# Problem to solve:
For the listing below, output exactly the lines from the line with "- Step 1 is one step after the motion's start" up to and including the line with "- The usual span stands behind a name", and no other lines.
--- --- ---
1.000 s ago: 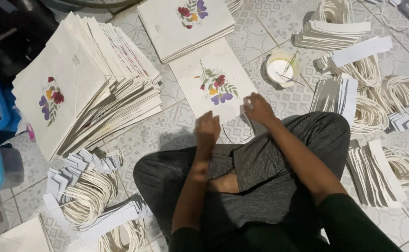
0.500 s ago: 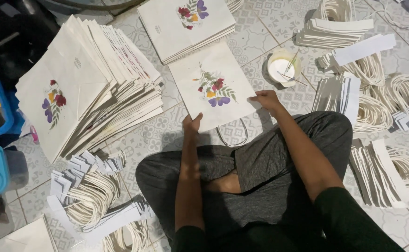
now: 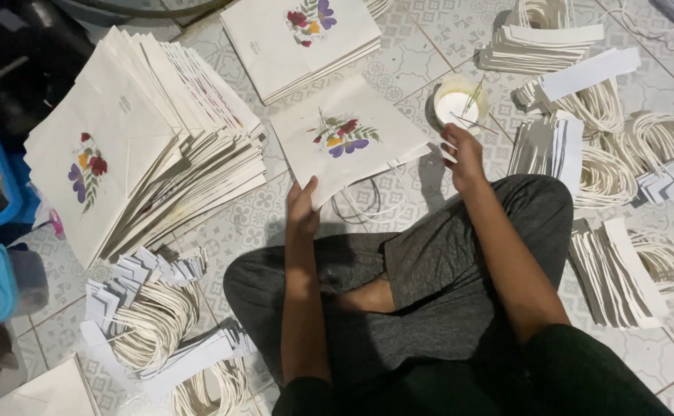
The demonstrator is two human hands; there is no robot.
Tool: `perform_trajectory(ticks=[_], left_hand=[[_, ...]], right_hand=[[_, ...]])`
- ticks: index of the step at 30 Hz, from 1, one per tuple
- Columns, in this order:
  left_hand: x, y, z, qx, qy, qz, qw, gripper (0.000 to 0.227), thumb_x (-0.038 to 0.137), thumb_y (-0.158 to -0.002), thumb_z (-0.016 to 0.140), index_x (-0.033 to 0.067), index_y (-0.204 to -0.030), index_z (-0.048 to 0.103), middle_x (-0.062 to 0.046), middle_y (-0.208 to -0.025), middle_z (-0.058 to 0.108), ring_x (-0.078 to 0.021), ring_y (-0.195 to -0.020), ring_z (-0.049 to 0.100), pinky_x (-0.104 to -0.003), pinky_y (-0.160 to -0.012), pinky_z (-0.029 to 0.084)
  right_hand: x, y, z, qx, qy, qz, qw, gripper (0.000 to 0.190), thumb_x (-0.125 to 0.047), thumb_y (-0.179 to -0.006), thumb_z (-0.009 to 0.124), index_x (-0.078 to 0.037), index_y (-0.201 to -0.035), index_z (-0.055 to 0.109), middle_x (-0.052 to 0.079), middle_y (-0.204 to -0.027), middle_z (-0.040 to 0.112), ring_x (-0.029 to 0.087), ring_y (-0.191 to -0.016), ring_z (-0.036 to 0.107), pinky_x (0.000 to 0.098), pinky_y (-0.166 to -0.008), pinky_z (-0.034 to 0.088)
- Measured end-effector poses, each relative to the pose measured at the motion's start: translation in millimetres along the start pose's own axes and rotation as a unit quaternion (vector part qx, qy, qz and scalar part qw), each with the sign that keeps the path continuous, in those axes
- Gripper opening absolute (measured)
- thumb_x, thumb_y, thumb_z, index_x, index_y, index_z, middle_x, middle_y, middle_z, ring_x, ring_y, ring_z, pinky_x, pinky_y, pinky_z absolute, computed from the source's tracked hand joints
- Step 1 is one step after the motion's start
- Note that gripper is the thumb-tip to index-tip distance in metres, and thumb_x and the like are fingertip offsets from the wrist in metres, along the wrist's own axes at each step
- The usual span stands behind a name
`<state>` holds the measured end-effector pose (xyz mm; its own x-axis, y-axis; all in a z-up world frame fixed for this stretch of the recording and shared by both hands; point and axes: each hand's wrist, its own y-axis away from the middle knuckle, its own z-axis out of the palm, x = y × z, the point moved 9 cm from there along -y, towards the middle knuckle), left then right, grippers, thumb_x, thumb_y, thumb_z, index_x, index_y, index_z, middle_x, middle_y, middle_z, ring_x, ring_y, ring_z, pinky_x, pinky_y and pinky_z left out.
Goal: The person is manually assembling paper bags by applying glue to paper strips and attaching rope handles to the bags.
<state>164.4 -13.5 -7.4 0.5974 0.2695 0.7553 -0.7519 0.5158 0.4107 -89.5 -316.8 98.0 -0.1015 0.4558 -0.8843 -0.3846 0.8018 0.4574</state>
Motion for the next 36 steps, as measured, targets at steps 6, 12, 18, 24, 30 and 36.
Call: perform_trajectory(ticks=[6, 12, 18, 24, 30, 36], left_hand=[[-2.0, 16.7, -7.4, -0.038, 0.036, 0.012, 0.999, 0.046, 0.019, -0.098, 0.075, -0.0047, -0.133, 0.058, -0.026, -0.114, 0.071, -0.0287, -0.106, 0.072, -0.049, -0.099, 0.057], [-22.7, 55.1, 6.8, -0.044, -0.034, -0.062, 0.997, 0.058, 0.030, -0.095, 0.079, -0.0014, -0.139, 0.055, -0.019, -0.117, 0.071, -0.0277, -0.106, 0.072, -0.046, -0.096, 0.055], [-8.9, 93.0, 54.4, -0.072, -0.066, -0.098, 0.990, 0.065, 0.034, -0.093, 0.080, -0.0054, -0.139, 0.054, -0.019, -0.116, 0.068, -0.0294, -0.104, 0.068, -0.048, -0.092, 0.055], [-33.1, 116.4, 82.1, -0.082, -0.142, -0.169, 0.972, 0.099, 0.039, -0.091, 0.083, 0.0023, -0.160, 0.022, -0.035, -0.147, 0.030, -0.0468, -0.130, 0.049, -0.058, -0.104, 0.054], [15.6, 116.5, 122.4, -0.148, 0.063, -0.161, 0.974, 0.099, 0.077, -0.094, 0.049, 0.0080, -0.159, 0.021, -0.032, -0.158, 0.032, -0.0534, -0.140, 0.041, -0.068, -0.103, 0.046], [110.0, 142.3, 125.3, -0.191, 0.373, -0.071, 0.905, 0.101, 0.093, -0.071, 0.050, 0.0170, -0.137, 0.062, -0.032, -0.160, 0.031, -0.0579, -0.147, 0.026, -0.079, -0.107, 0.030]], right_hand=[[27.7, 87.7, 17.6, -0.123, -0.181, 0.161, 0.962, 0.065, -0.056, -0.096, 0.060, -0.009, -0.140, 0.048, 0.012, -0.135, 0.059, 0.031, -0.123, 0.060, 0.0486, -0.098, 0.052], [0.6, 70.4, 41.4, -0.191, -0.104, 0.105, 0.970, 0.110, -0.079, -0.083, 0.066, -0.004, -0.158, 0.033, 0.029, -0.153, 0.042, 0.047, -0.138, 0.050, 0.0573, -0.102, 0.053], [-44.6, 33.6, 36.8, -0.116, 0.082, -0.072, 0.987, 0.056, -0.007, -0.084, 0.084, 0.005, -0.132, 0.059, 0.022, -0.100, 0.065, 0.036, -0.075, 0.074, 0.0488, -0.052, 0.066], [-148.9, 76.2, 75.7, -0.200, 0.199, -0.223, 0.933, 0.044, 0.002, -0.084, 0.076, -0.003, -0.127, 0.068, 0.023, -0.089, 0.067, 0.034, -0.069, 0.071, 0.0458, -0.052, 0.063], [-252.7, 205.6, 132.4, -0.276, 0.480, -0.398, 0.731, 0.039, 0.002, -0.088, 0.064, -0.006, -0.125, 0.073, 0.017, -0.047, 0.055, 0.026, -0.037, 0.050, 0.0337, -0.036, 0.039], [-247.2, 272.1, 125.8, -0.179, 0.632, -0.621, 0.427, 0.039, -0.003, -0.082, 0.061, -0.024, -0.110, 0.076, 0.002, -0.096, 0.081, 0.030, -0.080, 0.078, 0.0453, -0.073, 0.062]])
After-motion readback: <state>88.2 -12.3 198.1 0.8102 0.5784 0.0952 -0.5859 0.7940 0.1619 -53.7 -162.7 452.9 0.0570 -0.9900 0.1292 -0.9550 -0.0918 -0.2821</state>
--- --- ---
# Result of this exercise:
- Step 1 is one step after the motion's start
- Note that gripper is the thumb-tip to index-tip distance in metres, and thumb_x and the like are fingertip offsets from the wrist in metres, along the wrist's own axes at each step
- The usual span stands behind a name

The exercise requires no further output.